SCARBOROUGH: And by the way, Willie and I want you to know that if material objects ever get in the way of you reaching out to the men and women of America, we will help you. We will —

BRZEZINSKI: Cars.

GEIST: But the big mistake people make is, do they always say, who is the next Oprah? When they heard this was your last season, it’s like who’s going to fill the shoes? Like, who is the next Michael Jordan? There is no next Michael Jordan. Do you see people on the horizon, outside of this room –

(LAUGHTER)

GEIST: — who excites you, who can carry your legacy a little bit?

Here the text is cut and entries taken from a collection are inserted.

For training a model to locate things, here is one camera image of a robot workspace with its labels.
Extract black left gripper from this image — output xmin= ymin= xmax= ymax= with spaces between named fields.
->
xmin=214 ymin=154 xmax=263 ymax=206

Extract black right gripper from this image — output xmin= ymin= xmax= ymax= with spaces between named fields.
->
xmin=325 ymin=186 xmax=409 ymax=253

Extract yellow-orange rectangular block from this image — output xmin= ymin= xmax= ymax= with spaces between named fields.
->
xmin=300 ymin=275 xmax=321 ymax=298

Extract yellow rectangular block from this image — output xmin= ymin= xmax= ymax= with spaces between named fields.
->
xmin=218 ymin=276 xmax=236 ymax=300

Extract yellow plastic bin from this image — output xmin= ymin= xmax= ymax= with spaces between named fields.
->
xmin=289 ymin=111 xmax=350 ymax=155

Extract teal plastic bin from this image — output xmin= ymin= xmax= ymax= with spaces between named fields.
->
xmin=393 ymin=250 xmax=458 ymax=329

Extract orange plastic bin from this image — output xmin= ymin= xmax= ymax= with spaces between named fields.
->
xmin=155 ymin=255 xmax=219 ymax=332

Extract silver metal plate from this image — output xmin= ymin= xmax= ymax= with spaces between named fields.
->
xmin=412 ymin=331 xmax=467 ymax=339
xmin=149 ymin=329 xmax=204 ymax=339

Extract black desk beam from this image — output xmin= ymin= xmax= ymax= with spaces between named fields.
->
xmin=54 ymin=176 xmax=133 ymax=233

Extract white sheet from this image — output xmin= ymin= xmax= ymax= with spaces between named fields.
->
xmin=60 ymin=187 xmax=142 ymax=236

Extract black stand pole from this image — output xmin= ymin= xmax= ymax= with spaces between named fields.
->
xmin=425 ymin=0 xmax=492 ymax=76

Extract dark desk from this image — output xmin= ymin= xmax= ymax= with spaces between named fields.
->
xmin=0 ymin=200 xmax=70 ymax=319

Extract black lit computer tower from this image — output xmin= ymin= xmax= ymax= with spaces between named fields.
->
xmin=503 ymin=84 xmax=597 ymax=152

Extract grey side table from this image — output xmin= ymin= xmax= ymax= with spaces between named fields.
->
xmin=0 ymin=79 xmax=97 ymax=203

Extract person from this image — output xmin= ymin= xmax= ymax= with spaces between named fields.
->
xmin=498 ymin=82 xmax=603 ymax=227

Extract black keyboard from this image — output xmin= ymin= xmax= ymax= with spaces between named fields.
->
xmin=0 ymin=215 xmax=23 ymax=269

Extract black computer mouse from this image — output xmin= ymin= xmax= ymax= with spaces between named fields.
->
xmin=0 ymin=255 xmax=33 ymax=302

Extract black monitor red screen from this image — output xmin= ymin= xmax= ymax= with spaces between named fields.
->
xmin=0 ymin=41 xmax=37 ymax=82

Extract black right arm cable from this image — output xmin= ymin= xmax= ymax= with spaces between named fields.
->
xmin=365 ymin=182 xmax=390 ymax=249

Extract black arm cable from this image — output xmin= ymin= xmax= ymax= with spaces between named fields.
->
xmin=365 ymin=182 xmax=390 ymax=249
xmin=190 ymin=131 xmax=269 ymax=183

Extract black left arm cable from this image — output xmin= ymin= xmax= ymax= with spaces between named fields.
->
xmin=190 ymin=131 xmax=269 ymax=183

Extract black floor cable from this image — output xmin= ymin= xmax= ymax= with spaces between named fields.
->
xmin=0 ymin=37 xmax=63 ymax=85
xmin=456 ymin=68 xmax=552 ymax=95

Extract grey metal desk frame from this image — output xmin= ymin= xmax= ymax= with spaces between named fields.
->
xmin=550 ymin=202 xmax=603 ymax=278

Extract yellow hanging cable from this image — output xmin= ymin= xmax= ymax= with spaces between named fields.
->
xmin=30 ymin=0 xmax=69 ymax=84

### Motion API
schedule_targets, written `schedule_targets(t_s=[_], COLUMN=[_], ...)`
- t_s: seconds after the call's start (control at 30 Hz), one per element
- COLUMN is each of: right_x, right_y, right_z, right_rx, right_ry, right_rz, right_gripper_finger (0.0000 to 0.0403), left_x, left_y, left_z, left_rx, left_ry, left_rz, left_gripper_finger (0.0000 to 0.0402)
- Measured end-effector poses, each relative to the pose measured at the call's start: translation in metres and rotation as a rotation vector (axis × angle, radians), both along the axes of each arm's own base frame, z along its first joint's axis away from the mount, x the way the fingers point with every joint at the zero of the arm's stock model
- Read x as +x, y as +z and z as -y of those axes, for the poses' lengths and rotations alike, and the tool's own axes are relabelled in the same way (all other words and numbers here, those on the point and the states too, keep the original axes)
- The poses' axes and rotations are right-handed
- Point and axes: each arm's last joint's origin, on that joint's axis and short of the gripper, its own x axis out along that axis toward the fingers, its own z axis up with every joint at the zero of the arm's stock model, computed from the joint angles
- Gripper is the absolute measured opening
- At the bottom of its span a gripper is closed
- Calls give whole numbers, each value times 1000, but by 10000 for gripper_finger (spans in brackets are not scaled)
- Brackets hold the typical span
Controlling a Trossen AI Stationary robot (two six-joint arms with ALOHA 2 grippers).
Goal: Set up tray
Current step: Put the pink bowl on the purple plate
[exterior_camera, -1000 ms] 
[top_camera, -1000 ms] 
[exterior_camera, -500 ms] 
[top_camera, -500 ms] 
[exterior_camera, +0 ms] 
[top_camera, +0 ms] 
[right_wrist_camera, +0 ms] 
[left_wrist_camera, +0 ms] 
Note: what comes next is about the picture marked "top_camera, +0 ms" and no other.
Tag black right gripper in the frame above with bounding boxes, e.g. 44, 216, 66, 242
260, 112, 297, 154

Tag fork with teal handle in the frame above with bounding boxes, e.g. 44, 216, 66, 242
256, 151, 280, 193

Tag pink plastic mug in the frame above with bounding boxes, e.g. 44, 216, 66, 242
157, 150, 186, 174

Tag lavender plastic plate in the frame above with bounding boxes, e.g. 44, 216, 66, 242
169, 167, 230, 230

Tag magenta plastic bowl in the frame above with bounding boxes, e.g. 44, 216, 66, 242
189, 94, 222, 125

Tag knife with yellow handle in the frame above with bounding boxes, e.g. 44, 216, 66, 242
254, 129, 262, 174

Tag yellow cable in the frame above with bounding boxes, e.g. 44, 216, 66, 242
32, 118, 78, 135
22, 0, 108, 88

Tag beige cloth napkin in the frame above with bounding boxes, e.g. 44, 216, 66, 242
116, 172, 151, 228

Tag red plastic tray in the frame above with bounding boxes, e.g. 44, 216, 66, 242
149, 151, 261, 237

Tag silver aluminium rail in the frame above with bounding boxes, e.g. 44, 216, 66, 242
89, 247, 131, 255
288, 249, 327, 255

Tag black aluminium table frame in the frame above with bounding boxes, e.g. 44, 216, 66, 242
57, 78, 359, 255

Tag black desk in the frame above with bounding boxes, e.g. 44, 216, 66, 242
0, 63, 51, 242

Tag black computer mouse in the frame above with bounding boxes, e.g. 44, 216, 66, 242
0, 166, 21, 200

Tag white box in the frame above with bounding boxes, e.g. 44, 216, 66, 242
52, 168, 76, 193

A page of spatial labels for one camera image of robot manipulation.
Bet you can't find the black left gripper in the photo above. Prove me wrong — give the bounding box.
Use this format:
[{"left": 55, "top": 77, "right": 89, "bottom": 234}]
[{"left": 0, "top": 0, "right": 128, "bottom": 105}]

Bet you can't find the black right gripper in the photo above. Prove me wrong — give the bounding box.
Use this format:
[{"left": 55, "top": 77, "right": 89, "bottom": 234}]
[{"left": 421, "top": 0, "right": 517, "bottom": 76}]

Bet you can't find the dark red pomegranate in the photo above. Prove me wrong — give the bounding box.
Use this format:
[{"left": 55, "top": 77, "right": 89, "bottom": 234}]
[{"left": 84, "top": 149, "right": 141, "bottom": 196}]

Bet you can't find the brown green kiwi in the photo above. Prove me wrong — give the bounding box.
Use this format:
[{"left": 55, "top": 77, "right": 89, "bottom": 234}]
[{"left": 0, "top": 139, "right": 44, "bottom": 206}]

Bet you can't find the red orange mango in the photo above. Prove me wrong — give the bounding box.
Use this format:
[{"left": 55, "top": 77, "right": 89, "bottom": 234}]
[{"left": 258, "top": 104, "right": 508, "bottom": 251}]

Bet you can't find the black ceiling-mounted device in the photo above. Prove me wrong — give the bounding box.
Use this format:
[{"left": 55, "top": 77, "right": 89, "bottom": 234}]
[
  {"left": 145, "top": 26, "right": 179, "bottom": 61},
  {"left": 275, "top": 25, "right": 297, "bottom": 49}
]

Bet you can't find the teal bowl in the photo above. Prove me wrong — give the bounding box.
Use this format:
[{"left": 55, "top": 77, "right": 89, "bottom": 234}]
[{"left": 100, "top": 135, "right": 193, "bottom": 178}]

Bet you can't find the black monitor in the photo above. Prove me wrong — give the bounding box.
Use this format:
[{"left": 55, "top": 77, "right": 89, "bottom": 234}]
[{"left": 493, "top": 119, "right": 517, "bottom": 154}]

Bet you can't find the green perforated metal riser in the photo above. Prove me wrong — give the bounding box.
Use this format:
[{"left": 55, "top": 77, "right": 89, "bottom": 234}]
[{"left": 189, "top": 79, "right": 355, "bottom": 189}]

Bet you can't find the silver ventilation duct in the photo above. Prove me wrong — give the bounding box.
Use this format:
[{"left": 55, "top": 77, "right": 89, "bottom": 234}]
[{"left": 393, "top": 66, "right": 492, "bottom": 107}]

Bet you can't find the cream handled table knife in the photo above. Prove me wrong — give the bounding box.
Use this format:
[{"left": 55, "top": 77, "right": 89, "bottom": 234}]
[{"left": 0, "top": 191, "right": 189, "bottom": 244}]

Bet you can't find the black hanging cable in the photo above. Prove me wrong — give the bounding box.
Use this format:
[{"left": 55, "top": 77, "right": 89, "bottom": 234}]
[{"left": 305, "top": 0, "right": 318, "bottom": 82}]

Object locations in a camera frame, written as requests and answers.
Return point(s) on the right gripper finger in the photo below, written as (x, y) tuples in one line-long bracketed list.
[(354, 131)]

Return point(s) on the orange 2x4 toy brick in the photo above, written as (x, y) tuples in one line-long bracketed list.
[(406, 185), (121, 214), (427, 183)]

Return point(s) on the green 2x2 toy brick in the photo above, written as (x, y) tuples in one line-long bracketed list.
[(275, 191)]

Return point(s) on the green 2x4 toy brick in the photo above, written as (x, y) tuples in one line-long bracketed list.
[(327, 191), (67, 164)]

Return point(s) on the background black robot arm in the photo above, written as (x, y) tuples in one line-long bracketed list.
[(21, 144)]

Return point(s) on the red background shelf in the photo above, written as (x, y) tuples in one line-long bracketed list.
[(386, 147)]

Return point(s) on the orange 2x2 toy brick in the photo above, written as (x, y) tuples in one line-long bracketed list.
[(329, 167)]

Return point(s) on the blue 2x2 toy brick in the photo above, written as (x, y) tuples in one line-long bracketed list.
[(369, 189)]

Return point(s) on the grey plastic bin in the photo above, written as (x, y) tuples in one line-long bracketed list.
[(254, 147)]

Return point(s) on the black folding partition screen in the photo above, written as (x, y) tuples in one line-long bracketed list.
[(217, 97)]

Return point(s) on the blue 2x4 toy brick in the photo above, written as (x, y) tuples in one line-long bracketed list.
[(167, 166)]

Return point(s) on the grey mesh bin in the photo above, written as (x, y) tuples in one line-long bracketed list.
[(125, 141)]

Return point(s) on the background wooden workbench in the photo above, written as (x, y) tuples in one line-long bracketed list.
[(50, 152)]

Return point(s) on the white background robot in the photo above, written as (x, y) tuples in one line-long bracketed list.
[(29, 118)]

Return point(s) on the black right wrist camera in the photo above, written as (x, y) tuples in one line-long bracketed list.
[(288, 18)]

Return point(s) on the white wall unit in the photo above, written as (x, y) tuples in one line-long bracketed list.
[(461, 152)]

WINFREY: No. I think my legacy is my legacy, and whoever the next person is, they will define themselves by whatever they choose to do. You know. That’s really the way it works.

GEIST: So it’s not me?

(LAUGHTER)

WINFREY: It may be. It may be.

BRZEZINSKI: He’s a cute thing, isn’t he?

SCARBOROUGH: You can e-mail Gayle now and tell her —

GEIST: (INAUDIBLE)

WINFREY: This was so delightful!

SCARBOROUGH: Well, listen, we thank you so much for coming here and doing it —

WINFREY: You know, I’m always on my treadmill watching. This is usually the time I’m watching from my treadmill. I gave up the treadmill today for —

BRZEZINSKI: You might want to give him your treadmill.

WINFREY: No, no!

SCARBOROUGH: All right, Oprah, thank you so much. We appreciate it!

(APPLAUSE)

BRZEZINSKI: Thank you, Oprah Winfrey. And Chris and — very nice.